風のささやき

Shimbo氏、友人宅で超演奏。人間関係は儚いもの

 先日、忘年会ということで友人の家に招かれたShimbo氏。その際に、友人からShimbo氏の高級ギターによる演奏を聞かせて欲しいとの依頼があり、「ほんとうは有料なんだけど、まあ、ただで聴かせてやるよ」と横柄な態度で了解したのだという。
 午後、6時半頃、ギターを抱えて友人宅を訪ねたShimbo氏。ほどなく、もう一人の友人も集まり、忘年会が始まった。「いつギターを聴かせてやろうか?」と最初に尋ねようと思ったというShimbo氏。しかし、自分から切り出す必要もないだろうと、料理やビールに手を出し始めたのだという。「いつ言われても俺の指はレディーだし。超自然体で受けてやるね。」とShimbo氏。それで、「やあ、奥さんの手料理はおいしいね」などと、ビールを飲みながら上機嫌。つい最近生まれたばかりの赤ん坊を抱き上げて「どうだい、おじさんの嫁にでもなるかい。」などと、若い娘さん相手にセクハラを働いていたのだという。

 忘年会も2時間が過ぎようかといった頃。急に友人がShimbo氏へリクエスト。「そろそろギターを弾いて見せてよ」。その言葉に、ギターを取り出し、もたもたと楽譜を広げて、曲を弾き始めるShimbo氏。実はこの日のためにと、指先が痛くなるほど練習をしたとのことだ。固唾を飲む友人たち。しかし曲が始まった瞬間に、皆の眉間に一斉に皺がよった。Shimbo氏の演奏があまりにもひどく、聴くに耐えなかったからだ。

 普段なら、もう少しはうまく弾けると言うShimbo氏だが、お酒を飲んで指先が言うことを聞かない。「エーと、これは有名な曲で」などとしどろもどろのコメントで誤魔化すShimbo氏。友人たちの白けた眼差しが、痛いほどにつき刺さってきたのだという。友人たちの無言の視線は語っていた。「ああ、ギター何年もやっているってそんなもんかよ、あらあら」「スペイン製の高級ギターがあれじゃあ、可愛そうだ。スペインに謝れよ。」「おやおや、こんな人と友人だなんて思われたくもないわ」あたふたとするShimbo氏は、曲の解説や指使いなどに終始する始末。友人たちには、単なる言い訳としか聞こえなかったという。

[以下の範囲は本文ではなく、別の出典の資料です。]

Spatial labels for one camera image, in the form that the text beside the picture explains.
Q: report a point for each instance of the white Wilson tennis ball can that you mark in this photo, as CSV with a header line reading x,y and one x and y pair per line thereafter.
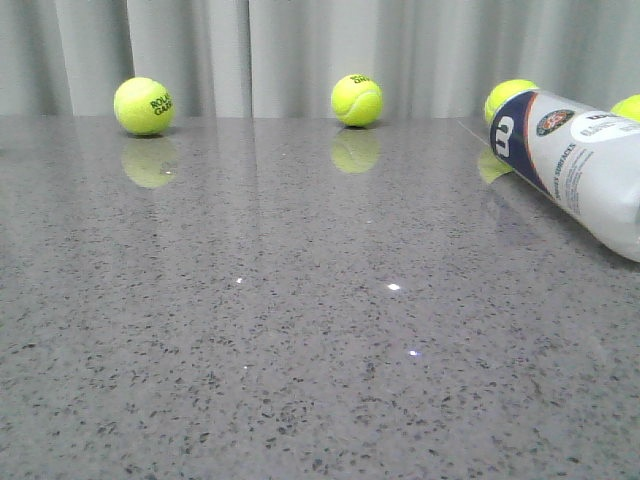
x,y
584,160

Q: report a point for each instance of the middle yellow tennis ball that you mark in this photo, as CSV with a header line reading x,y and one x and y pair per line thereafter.
x,y
357,100

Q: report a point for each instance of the yellow tennis ball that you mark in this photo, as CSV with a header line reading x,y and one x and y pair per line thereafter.
x,y
503,92
628,107
357,100
143,106

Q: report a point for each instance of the left yellow tennis ball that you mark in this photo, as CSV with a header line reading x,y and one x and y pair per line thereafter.
x,y
143,106

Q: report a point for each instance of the far right yellow tennis ball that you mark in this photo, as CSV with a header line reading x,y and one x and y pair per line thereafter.
x,y
628,107

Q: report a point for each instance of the grey pleated curtain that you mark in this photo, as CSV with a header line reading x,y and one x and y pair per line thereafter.
x,y
278,59

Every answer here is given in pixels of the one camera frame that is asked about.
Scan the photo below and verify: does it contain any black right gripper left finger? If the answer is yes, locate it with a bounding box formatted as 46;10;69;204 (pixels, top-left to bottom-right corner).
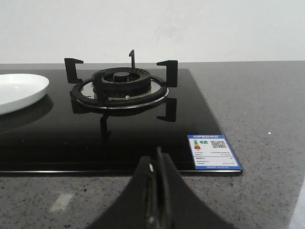
87;156;154;229

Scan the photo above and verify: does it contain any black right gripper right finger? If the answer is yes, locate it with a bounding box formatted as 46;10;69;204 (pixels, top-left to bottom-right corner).
157;147;234;229

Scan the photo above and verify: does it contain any white round plate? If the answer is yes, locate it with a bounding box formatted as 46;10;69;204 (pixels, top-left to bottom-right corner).
0;73;50;115

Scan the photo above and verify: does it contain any blue energy label sticker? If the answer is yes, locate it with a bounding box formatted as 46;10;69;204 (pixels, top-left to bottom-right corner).
187;135;242;171

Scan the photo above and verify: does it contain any black glass gas cooktop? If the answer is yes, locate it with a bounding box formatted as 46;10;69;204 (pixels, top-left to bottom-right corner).
0;69;243;176

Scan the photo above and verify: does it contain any black right burner head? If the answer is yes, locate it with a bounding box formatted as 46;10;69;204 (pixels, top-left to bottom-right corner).
92;67;151;97

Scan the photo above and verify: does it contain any black right pan support grate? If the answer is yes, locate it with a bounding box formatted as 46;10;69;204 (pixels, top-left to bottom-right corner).
64;50;178;110

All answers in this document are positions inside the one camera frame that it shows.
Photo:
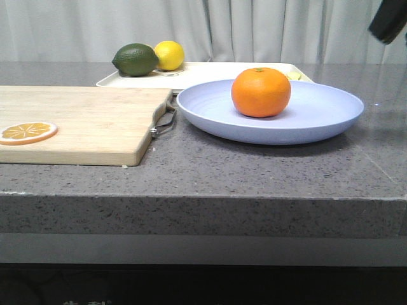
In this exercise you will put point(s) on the light blue plate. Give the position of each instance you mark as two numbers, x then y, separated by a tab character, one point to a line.
315	112

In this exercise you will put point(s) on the metal cutting board handle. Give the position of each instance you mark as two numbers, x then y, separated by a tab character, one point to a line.
167	121

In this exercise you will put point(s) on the yellow plastic spoon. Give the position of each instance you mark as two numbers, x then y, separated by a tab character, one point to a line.
293	75

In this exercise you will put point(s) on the cream white tray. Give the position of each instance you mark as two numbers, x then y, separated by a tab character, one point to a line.
191	74

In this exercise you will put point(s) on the yellow lemon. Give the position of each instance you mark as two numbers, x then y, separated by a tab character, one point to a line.
170	55

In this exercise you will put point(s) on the orange slice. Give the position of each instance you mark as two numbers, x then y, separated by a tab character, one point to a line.
27	133

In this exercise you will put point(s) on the green lime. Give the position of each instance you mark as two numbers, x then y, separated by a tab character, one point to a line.
135	59

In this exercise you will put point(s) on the wooden cutting board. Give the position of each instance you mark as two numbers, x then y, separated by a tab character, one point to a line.
96	125

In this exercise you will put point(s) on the grey white curtain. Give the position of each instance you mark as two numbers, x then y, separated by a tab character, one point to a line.
309	32

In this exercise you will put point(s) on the orange fruit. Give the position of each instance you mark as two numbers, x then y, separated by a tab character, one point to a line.
260	92

 誰かが、ポロリとつぶやく。「ああ、何か嫌な気分になってしまったな」その後、忘年会は盛り下がるだけ、盛り下がり、最後は皆、黙々と無言で、デザートのアイスクリームを食べて、体まで寒くなっていたのだという。

「それじゃあ、よいお年を」と力の無い声で、友人宅を後にしたというShimbo氏。締められたドアの向こうから「ああ、せいせいとした」「ほんと、疫病神よね、塩を撒いておかなくっちゃね」と、そんな話し声が聞こえて来たのだという。

 しかし、話はそこで終わらなかった。家に着く頃、携帯電話に着信の履歴があるのに気づいたと言うShimbo氏。見るとそれは、先ほどの友人からのもの。「何だろう、もしかすると、やっぱり俺の演奏の素晴らしさが分かって、感動したって電話かな。やっぱり、天才はすぐには、理解されないものだからね。」と電話に出ると、電話の向こうでは怒った友人の声。「Shimbo氏、※チュウーナー忘れたろ。ボケ!」その後、しばらく気まずい沈黙が続いたことは言うまでもない。

 家に帰ってから、語りかけるハーブたちもおらず、一人酔いつぶれたというShimbo氏。自分の腕の身のほどを知らない愚か者の哀れな末路だ。